Thomas Edison was to have said that “Genius is one percent inspiration and ninety-nine percent perspiration.” Apparently he made 1,000 failed attempts to invent the light bulb. After accomplishing it he was asked about all the previous failures. Edison replied, “I didn’t fail 1,000 times. The light bulb was an invention with 1,000 steps.”
The exercise of writing can be somewhat similar. If you wait for inspiration before you write, you might be waiting a long time. If things have to be perfect for creativity to commence; the desk arranged in a certain way, the lighting just right, the surroundings quiet or specific music playing, the dog is asleep, the children are elsewhere, the spouse distracted, the door closed….you might never write another word.
It is often the simple practice of putting words on the page where inspiration is found. It can be a delight when it happens!
The career writer knows to approach writing as a job. A task to complete. It is in the middle of a long project where things can bog down. You are tired of this project. Nothing brilliant is coming to mind. No great anecdote. No great story twist. Just blah, blah, blah.
Amazing how this is a universal experience for writers. I hear it again and again.

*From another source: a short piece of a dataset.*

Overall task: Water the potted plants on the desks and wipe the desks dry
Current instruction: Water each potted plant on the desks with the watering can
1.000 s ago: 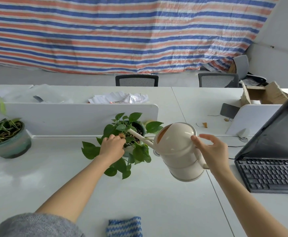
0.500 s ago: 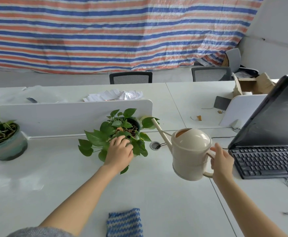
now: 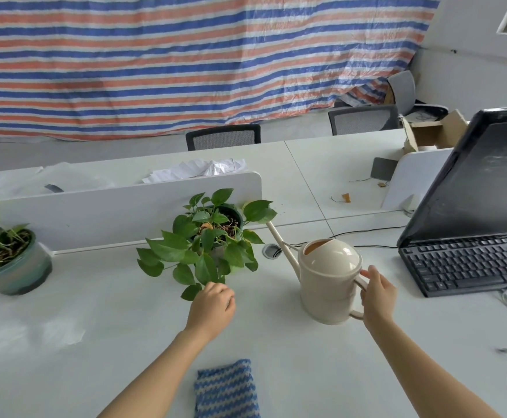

Embrace this sloth-like walk through your book as normal. But walk you must. Otherwise you’ll never finish.
Finding the Diamond
This past week a 121 carat diamond was found in a South Africa mine. Imagine the tons of dirt and rock that was sifted to find that gem. In the same way you will comb through your finished manuscript and discover many pieces of inspired writing. The key is to begin eliminating the sections that are not so gem-like.
I remember working with the late Calvin Miller on his great book Into the Depths of God. We were in his home office reading his manuscript out loud to each other. I read one page and Calvin exclaimed, “What does that mean?” I replied, “How would I know? You wrote it!” Calvin laughed and said, “That was terrible, cut it out and throw it away.” In the end, nearly one-third of what this genius writer had created was left on the editing floor. What was left was the best.
So Which is it?
I believe inspiration is the heart of what makes a writer write. It is an idea, an experience, a story, something that creates a passion to write it down. Otherwise writing becomes an assignment like school where it is an obligation or a requirement.
At the same time without hard work the book is never completed. But just because it is complete doesn’t necessarily mean it is genius. It only means it is complete. The determination of its commercial value or its literary quality is another conversation for another day.
Thus it isn’t an either/or but a both/and. Inspiration motivates hard work and hard work creates inspiration. They are part and parcel of the process.
So after you stop reading this post, it is time to apply a bit of perspiration (and a bit of coffee?) to your day. Wrestle with finding the best words today. Meet that word count goal you set. Surprise yourself with the words that flow. And try to enjoy the process even when plodding through the slog.